OCR¶

Bases: BaseJob

A class for performing Optical Character Recognition (OCR) on images.

This class integrates text detection and text recognition components to extract text from images. It supports customization through configurations and allows asynchronous processing of images.

引数：

名前	タイプ	デスクリプション	デフォルト
`configs`	`dict`	A dictionary of configurations to override the default settings. The `configs` dictionary can include keys such as "text_detector" and "text_recognizer" to customize specific components. Defaults to an empty dictionary.	`{}`
`device`	`str`	The device to use for computation, e.g., "cuda" or "cpu". Defaults to "cuda".	`'cuda'`
`visualize`	`bool`	Whether to enable visualization during OCR processing. Defaults to False.	`False`
`license_key`	`str`	The license key for using specific features or services.

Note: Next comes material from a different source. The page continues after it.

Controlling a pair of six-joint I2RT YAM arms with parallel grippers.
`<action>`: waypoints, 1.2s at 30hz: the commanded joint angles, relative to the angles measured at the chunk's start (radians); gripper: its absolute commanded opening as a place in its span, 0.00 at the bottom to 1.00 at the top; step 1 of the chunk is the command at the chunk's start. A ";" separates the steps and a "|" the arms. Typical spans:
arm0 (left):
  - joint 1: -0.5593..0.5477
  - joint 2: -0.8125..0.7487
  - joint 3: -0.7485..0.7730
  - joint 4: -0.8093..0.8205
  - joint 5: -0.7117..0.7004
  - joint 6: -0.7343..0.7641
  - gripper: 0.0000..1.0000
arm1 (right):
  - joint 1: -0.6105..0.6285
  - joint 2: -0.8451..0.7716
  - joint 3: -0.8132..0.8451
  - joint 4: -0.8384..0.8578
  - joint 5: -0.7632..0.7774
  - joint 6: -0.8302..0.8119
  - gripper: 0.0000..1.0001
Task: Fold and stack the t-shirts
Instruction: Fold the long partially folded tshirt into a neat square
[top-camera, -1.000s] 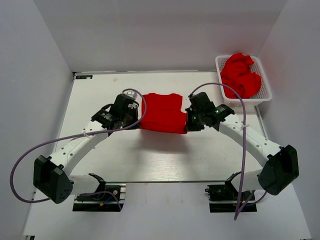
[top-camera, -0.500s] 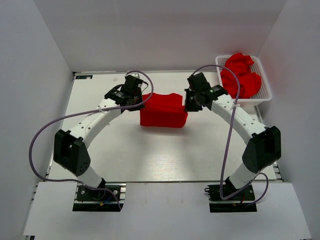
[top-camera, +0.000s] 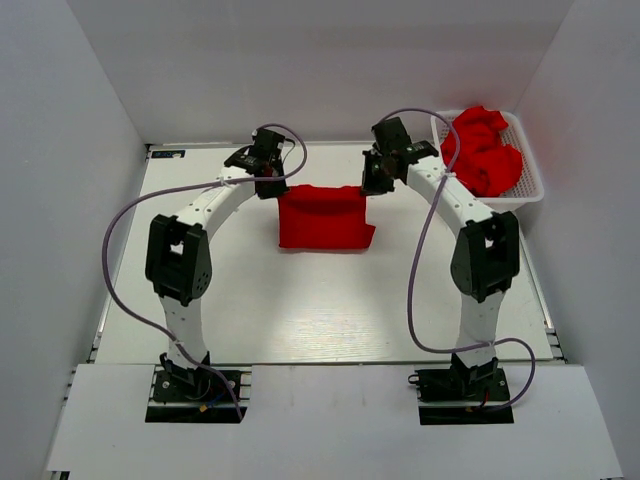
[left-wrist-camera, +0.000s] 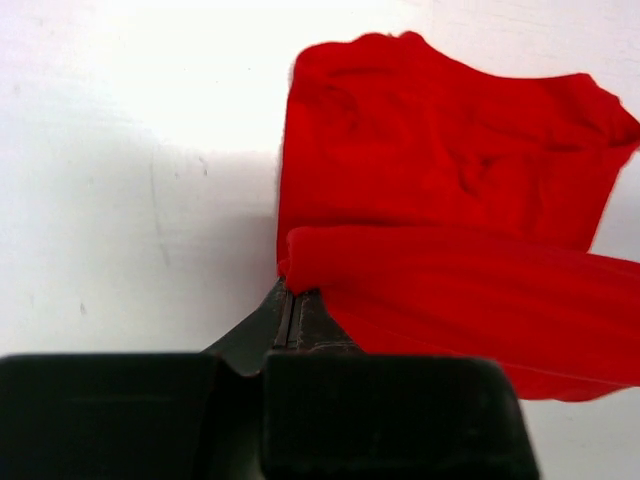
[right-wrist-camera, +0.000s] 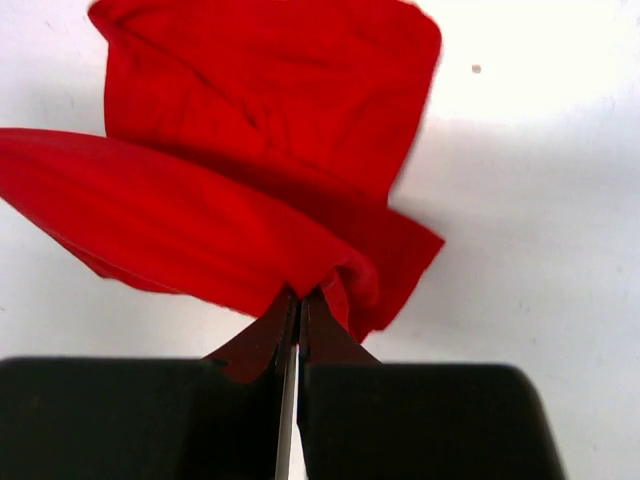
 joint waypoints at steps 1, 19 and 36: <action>0.036 0.015 0.074 0.050 -0.005 0.073 0.00 | -0.041 0.053 0.097 -0.007 -0.029 -0.038 0.00; 0.067 0.195 0.157 0.280 0.120 0.207 0.00 | -0.124 0.199 0.109 0.217 -0.082 0.010 0.00; 0.067 0.367 0.238 0.530 0.375 0.328 0.00 | -0.164 0.191 -0.020 0.381 -0.132 0.094 0.00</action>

Defaults to None.	`None`
`secret_key`	`str`	The secret key for authentication with external services. Defaults to None.	`None`
`device_token`	`str`	The device token for authentication with external services. Defaults to None.	`None`

属性：

名前	タイプ	デスクリプション
`detector`	`TextDetector`	An instance of the text detection module used to detect text regions in images.
`recognizer`	`TextRecognizer`	An instance of the text recognition module used to recognize text content from detected regions.

ソースコード位置： src/yomitoku/ocr.py

class OCR(BaseJob):
    """
    A class for performing Optical Character Recognition (OCR) on images.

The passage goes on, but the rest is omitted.